Anne van Kesteren wrote:

>
> Domel wrote:
>
>> Many case. Two examples:
>> 1. Selectros in CSS. Now selectors can only be element like * , E, E
>> F, E > F and pseudo-class/pseudo-elements like: E:first-child. But we
>> can't matche any E element ID. Atom 0.8 support xml:lang so support
>> also E:lang(c) but there aren't any id attributes  to CSS 's E#myid
>
>
> Perhaps I should have been more specific. What is the use case of
> styling Atom?
>
>
>> 2. XPointers - point some parto of document in URI/IRI for example:
>> http://example.org/atom.xml#myid
>
>
> Also, what is the use case for this. What should it actually when
> given to a feed reader.
>
> Note also that you can safely add the xml:id attribute to any element
> without causing any harm. It might be that the feed validator dislikes
> it, but that should't be a problem.

I concur. XML has many useful features.
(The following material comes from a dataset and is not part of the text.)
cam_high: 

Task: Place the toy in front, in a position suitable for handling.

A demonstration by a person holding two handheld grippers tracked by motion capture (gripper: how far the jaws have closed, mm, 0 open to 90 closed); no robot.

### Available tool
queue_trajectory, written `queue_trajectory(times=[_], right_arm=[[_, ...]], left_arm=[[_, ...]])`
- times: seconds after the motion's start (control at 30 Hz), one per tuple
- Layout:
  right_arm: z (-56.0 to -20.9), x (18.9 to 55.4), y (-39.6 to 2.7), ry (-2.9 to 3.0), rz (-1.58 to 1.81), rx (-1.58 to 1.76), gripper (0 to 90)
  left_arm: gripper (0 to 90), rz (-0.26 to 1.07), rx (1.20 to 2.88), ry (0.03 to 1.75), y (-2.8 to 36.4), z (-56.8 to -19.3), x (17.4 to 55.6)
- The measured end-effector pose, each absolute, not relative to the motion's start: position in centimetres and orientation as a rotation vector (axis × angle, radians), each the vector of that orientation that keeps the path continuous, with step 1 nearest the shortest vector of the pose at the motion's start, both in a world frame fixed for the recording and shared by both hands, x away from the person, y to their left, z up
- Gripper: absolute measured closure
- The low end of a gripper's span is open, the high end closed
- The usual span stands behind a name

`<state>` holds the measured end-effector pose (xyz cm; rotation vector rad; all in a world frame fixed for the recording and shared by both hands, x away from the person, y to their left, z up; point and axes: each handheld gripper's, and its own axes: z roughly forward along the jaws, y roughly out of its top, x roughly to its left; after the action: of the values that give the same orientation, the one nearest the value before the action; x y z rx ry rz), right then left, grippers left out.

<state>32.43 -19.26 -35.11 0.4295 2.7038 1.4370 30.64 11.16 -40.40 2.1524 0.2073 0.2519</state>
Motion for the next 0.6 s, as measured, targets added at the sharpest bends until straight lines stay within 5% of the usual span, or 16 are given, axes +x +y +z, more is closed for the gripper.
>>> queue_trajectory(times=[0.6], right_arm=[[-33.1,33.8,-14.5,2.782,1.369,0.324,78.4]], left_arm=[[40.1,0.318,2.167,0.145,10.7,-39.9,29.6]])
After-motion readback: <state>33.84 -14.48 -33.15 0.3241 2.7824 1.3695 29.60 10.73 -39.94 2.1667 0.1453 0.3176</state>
The Atom spec should only cover
ones that are:
1) likely to be useful in a significant portion of cases (the use cases)
2) require clarification in the context of Atom

If you look at section 2, where xml:lang and xml:base are mentioned, you
can see that they require some clarification (base MUSt be used to
resolve relative URLs, lang has some context and inheritence issues).